Мы прижались друг к другу, отдаваясь этим обезумевшим чувствам, неспешно и плавно, несмотря на усталость и изнеможённость. Грубые руки Реми ласкали мою грудь сквозь тонкую ткань сорочки, и я выгибалась навстречу этим прикосновениям, оставляя на его горячей шее невесомые поцелуи. Когда он вошёл в меня, глубоко и медленно, я ощутила себя на вершине блаженства, самой счастливой на свете, состоящей из одних лишь чувств, без плоти – только душа. И сегодня она всецело принадлежала ему.
А он всецело принадлежал лишь мне.
Эпилог
Длинная резная стрелка на пыльном циферблате медленно подползла к полуночи.
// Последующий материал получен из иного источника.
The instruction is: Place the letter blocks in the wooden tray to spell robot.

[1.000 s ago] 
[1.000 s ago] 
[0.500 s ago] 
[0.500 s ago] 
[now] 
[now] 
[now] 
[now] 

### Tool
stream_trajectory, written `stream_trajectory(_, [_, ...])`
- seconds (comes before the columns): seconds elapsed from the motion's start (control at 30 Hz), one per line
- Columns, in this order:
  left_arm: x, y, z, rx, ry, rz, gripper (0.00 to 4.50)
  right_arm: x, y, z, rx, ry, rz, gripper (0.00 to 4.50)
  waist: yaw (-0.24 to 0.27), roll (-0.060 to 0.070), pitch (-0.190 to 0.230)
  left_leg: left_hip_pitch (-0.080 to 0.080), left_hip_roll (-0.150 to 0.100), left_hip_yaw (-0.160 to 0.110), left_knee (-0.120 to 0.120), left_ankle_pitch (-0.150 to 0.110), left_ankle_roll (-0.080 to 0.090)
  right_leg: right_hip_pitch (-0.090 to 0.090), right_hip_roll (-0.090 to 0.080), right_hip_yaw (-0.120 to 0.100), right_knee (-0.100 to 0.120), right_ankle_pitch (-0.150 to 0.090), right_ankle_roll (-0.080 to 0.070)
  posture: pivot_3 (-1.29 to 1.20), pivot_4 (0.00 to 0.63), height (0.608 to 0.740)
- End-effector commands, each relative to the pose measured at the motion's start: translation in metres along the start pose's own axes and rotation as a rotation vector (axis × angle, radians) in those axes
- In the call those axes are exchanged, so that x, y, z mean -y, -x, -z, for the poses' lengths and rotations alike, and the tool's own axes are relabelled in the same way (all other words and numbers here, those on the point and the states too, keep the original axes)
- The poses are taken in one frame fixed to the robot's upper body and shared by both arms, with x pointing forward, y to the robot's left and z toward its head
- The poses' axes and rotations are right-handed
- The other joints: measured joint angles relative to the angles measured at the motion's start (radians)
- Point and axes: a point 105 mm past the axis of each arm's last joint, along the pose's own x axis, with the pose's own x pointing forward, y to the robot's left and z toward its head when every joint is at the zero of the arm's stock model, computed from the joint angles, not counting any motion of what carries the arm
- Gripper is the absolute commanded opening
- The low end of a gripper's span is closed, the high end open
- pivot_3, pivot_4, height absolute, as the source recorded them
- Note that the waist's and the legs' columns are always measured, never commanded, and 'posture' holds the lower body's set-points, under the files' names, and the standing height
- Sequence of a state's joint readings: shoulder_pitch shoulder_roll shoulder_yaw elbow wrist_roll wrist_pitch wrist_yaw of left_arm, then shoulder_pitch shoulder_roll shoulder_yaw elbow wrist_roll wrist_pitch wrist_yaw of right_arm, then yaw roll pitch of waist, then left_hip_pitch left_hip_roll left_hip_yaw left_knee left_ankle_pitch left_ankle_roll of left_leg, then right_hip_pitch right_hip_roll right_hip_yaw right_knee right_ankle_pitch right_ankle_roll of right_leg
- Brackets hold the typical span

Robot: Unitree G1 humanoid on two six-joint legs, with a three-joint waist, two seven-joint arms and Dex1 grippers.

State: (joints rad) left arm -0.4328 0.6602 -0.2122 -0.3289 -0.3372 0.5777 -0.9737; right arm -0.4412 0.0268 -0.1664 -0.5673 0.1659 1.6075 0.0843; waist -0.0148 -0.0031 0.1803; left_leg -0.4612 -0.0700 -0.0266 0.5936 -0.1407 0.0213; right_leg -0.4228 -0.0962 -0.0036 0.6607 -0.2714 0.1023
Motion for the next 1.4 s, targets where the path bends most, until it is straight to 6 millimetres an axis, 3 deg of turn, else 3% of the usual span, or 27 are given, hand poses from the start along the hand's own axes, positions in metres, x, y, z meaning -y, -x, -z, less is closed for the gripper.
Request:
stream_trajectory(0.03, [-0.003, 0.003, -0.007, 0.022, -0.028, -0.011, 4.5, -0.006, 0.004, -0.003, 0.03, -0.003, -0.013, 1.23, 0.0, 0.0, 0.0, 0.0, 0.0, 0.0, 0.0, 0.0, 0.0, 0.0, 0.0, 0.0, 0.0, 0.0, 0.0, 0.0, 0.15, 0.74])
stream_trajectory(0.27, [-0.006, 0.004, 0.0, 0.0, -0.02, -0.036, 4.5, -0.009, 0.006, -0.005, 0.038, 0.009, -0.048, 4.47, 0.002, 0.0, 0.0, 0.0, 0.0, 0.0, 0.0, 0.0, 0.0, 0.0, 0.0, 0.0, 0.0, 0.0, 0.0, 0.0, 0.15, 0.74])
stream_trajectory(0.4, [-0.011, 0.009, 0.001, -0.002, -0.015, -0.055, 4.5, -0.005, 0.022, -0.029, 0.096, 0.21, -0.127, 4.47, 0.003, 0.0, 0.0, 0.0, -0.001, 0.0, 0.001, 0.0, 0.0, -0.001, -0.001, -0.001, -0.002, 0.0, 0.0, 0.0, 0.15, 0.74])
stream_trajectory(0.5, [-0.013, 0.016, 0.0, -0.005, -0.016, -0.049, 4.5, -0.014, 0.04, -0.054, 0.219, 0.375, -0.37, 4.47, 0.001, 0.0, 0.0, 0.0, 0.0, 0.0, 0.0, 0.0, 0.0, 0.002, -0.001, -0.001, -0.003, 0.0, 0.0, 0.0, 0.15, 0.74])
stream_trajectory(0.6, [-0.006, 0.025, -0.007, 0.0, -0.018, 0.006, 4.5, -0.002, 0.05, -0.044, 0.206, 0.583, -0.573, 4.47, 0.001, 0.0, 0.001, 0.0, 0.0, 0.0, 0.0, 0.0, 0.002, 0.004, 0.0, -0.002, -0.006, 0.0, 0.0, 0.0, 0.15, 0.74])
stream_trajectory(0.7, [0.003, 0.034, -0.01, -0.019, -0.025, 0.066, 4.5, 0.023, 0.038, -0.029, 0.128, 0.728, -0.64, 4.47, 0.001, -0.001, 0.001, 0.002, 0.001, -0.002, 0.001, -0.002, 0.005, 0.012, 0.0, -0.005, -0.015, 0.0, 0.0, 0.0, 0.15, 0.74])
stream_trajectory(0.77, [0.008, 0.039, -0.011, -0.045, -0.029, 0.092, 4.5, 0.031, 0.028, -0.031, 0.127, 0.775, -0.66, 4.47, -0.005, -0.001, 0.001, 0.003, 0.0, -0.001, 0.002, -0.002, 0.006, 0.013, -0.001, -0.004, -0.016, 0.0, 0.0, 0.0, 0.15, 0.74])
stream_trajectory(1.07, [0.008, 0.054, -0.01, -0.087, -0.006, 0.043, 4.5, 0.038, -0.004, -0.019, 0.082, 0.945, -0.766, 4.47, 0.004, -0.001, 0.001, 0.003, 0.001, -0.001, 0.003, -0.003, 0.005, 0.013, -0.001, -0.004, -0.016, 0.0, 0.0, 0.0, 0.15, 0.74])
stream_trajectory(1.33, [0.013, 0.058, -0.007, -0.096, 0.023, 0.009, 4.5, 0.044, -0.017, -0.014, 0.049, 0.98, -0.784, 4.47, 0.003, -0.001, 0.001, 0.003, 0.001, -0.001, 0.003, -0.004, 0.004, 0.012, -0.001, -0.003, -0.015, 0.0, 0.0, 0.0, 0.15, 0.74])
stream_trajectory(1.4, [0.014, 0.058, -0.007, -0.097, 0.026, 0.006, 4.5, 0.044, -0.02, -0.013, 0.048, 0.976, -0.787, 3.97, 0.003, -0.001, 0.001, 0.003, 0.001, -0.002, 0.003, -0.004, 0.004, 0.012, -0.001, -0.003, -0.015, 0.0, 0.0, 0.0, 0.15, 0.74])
Вопреки моим ожиданиям, часы не издали бой, оповещающий о наступлении нового дня, и я благодарно прикрыла веки. Сегодня ни один звук не должен нарушить эту волшебную атмосферу. Даже наше дыхание. Даже размеренный стук наших сердец.
– Сегодня утром все будет по-другому. Ты готова к этому?
– Замолчи, пожалуйста.
Он поднял уголок рта. Я закатила глаза: как же он невыносим. И тем не менее, улыбнулась тоже. В глубоком синем мраке, разгоняемом лишь льющимся в открытое окно серебряным светом луны, его голубые глаза светились особенно ярко. Я знала, что сейчас, в этот самый миг, он счастлив, и видит бог, я была счастлива вдвойне. Оно разливалось внутри меня, искрилось, как игристое вино, это истинное неподдельное счастье, и, придвинувшись ближе, я коснулась кончиками пальцев его колючей щетины.
– Реми, – тихо позвала я, – неужели все это и правда происходит с нами?
Вероятно, он опешил от чрезмерной нежности в моем голосе. И, слегка приподняв голову с пуховой подушки, обвёл меня усмехающимся взглядом. Чёртов мерзавец.
– Не знаю. Ты мне скажи, – его пальцы настойчиво переплелись с моими под невесомой хлопковой простыней.
Прикосновение не отличалось особенной нежностью, как и все прикосновения до этого, но что-то тёплое и трепетное разлилось по всему моему телу, а после ярким румянцем выступило на щеках. Прочный мост, проложенный между нашими душами, заставлял меня чувствовать всё на совершенно новом уровне, почти неземном, в то время как сам он оставался спокоен, абсолютно невозмутим. Конечно, это выводило меня из себя.
Но впереди была вся жизнь, чтобы к этому привыкнуть.
– Мне кажется, будто я попала в сказку, – поймав на себе его изучающий взгляд, я поджала губы. – С плохим началом и хорошим концом. И без прекрасного принца, конечно же.
Реми усмехнулся и закатил глаза.
– Так ты уже знаешь, каков будет конец? – он задал не тот вопрос, который я ждала. – Напомни-ка, что там нам напророчила твоя драгоценная тётушка? Что мы поубиваем друг друга в первую же неделю?
– Разве «и умерли они в один день» – это не хороший конец?